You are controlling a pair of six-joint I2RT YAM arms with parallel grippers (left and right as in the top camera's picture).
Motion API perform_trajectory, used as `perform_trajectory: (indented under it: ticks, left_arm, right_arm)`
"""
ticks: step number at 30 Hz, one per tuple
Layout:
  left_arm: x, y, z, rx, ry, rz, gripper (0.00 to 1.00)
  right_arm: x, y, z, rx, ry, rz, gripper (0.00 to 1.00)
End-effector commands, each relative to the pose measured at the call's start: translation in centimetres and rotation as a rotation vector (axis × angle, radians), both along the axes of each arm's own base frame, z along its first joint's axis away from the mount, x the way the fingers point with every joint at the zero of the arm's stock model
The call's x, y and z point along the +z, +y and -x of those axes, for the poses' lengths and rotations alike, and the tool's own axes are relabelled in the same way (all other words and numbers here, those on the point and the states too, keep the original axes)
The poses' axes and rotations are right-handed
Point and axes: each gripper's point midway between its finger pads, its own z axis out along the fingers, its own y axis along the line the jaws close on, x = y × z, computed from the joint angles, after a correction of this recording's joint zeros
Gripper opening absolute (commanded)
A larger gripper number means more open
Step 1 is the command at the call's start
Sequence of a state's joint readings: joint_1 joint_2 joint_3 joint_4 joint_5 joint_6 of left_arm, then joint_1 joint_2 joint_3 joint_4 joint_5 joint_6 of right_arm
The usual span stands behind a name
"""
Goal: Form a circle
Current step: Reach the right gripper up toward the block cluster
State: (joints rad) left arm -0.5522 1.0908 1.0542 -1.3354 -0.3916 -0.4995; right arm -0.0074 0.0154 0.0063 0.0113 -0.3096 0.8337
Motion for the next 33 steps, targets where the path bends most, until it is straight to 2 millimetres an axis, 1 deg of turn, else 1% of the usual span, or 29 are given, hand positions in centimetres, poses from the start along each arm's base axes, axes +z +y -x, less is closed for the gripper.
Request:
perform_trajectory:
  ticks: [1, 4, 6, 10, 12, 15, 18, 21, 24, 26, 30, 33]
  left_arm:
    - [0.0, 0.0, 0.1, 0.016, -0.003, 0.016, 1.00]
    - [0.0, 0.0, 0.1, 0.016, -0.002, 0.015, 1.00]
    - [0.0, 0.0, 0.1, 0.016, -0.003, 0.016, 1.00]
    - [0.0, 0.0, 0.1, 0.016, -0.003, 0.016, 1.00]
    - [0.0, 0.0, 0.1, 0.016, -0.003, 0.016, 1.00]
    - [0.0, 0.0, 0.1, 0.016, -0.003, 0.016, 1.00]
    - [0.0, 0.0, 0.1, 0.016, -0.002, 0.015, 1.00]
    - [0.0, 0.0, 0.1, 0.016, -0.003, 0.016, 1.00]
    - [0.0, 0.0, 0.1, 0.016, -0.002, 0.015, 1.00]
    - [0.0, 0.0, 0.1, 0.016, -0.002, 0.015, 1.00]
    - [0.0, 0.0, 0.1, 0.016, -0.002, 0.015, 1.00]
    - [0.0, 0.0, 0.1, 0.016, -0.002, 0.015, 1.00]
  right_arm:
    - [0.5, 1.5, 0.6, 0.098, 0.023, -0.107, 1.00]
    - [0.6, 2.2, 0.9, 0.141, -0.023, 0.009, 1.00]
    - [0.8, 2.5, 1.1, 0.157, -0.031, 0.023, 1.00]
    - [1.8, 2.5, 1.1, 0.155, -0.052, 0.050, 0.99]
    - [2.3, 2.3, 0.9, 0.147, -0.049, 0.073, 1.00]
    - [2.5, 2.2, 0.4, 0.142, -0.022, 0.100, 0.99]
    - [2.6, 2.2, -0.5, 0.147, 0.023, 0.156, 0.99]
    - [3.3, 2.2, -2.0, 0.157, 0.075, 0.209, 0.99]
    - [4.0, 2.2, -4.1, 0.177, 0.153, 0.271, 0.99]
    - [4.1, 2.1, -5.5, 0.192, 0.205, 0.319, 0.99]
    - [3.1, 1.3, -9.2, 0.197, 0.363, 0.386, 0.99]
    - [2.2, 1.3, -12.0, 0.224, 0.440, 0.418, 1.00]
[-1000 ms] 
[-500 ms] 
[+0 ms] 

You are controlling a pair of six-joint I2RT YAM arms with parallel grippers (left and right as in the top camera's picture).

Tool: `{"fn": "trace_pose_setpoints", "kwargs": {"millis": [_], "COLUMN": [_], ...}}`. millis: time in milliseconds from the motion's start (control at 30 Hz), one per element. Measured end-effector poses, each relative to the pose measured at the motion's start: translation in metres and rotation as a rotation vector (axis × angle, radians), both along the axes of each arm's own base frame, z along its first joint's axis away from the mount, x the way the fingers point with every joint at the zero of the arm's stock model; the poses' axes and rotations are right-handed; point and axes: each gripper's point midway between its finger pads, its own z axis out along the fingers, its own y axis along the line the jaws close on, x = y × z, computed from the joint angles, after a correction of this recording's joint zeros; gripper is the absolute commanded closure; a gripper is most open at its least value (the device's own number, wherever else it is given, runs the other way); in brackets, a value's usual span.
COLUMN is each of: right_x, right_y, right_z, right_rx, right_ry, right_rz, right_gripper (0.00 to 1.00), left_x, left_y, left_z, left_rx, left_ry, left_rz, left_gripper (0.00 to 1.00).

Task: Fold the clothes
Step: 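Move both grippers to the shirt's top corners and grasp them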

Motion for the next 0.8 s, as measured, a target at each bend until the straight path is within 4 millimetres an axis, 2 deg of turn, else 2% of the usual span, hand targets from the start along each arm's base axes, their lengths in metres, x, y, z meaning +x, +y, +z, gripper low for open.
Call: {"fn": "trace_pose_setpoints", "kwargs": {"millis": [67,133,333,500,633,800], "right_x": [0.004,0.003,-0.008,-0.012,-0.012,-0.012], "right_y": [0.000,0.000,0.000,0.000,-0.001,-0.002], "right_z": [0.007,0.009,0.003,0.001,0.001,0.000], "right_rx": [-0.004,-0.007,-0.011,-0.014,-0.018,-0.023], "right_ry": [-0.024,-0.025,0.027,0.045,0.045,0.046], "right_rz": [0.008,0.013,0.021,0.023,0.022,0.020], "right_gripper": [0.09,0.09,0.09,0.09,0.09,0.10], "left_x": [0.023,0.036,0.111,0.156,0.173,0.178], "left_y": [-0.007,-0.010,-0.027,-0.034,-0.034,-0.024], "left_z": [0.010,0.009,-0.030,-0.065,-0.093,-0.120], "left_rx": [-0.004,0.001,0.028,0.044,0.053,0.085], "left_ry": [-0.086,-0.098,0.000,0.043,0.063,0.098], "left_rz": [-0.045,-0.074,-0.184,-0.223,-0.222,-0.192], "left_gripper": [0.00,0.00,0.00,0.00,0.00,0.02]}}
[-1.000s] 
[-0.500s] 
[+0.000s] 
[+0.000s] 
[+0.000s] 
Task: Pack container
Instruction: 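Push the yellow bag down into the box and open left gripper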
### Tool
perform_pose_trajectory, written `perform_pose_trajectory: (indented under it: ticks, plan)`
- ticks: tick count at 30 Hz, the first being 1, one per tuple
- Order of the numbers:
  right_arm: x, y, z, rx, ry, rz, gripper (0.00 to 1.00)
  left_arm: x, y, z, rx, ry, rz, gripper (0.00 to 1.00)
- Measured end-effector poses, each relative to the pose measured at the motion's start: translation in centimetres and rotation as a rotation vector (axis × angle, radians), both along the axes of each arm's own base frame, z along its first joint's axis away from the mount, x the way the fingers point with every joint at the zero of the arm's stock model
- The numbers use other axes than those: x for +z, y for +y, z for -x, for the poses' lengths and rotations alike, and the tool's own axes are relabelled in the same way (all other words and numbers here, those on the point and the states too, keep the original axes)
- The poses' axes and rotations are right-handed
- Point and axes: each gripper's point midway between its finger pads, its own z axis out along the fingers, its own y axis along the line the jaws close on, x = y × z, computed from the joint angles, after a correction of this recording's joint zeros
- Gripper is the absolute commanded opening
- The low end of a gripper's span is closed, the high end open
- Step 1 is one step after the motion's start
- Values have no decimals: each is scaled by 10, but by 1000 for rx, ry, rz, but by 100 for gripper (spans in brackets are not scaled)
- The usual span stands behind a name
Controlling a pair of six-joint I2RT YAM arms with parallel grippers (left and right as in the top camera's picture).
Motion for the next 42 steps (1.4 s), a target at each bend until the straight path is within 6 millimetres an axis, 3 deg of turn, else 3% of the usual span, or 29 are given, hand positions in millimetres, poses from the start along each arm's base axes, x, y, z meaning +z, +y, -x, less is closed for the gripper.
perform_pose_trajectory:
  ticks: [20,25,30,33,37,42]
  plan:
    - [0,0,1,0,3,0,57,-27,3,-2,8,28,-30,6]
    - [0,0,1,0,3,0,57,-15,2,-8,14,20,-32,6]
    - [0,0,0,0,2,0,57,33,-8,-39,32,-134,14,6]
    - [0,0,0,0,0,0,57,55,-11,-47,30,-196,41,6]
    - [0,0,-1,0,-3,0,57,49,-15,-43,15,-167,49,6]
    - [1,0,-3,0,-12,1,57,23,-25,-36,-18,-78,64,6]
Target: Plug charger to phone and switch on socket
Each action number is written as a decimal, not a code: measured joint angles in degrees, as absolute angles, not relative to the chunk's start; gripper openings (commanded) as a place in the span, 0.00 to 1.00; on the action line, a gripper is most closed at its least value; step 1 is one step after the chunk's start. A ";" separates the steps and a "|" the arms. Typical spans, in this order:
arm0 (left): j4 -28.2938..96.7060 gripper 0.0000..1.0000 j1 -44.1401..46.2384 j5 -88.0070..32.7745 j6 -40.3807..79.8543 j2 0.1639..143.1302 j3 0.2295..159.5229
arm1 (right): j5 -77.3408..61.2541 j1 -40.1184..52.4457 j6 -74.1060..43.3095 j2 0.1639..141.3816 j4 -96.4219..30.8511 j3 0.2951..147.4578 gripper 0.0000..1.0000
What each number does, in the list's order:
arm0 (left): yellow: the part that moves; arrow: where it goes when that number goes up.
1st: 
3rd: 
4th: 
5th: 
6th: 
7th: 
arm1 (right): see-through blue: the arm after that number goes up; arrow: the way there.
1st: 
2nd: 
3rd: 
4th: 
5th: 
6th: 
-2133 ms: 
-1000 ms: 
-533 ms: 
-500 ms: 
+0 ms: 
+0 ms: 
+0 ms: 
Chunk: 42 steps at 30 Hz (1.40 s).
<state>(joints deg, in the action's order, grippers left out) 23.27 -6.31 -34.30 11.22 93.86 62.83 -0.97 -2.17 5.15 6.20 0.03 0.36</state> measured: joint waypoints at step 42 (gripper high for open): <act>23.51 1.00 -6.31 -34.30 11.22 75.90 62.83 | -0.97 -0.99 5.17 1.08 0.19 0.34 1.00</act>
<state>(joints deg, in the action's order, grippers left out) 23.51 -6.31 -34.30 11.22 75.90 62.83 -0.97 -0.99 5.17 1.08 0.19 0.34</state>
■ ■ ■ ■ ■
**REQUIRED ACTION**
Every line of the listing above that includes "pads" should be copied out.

**SOLUTION TO THIS TASK**
Point and axes: each gripper's point midway between its finger pads, its own z axis out along the fingers, its own y axis along the line the jaws close on, x = y × z, computed from the joint angles, after a correction of this recording's joint zeros
Tool: `{"fn": "trace_pose_setpoints", "kwargs": {"millis": [_], "COLUMN": [_], ...}}`. millis: time in milliseconds from the motion's start (control at 30 Hz), one per element. Measured end-effector poses, each relative to the pose measured at the motion's start: translation in metres and rotation as a rotation vector (axis × angle, radians), both along the axes of each arm's own base frame, z along its first joint's axis away from the mount, x the way the fingers point with every joint at the zero of the arm's stock model; the poses' axes and rotations are right-handed; point and axes: each gripper's point midway between its finger pads, its own z axis out along the fingers, its own y axis along the line the jaws close on, x = y × z, computed from the joint angles, after a correction of this recording's joint zeros; gripper is the absolute commanded closure; a gripper is most open at its least value (the device's own number, wherever else it is given, runs the other way); in brackets, a value's usual span.
- Point and axes: each gripper's point midway between its finger pads, its own z axis out along the fingers, its own y axis along the line the jaws close on, x = y × z, computed from the joint angles, after a correction of this recording's joint zeros

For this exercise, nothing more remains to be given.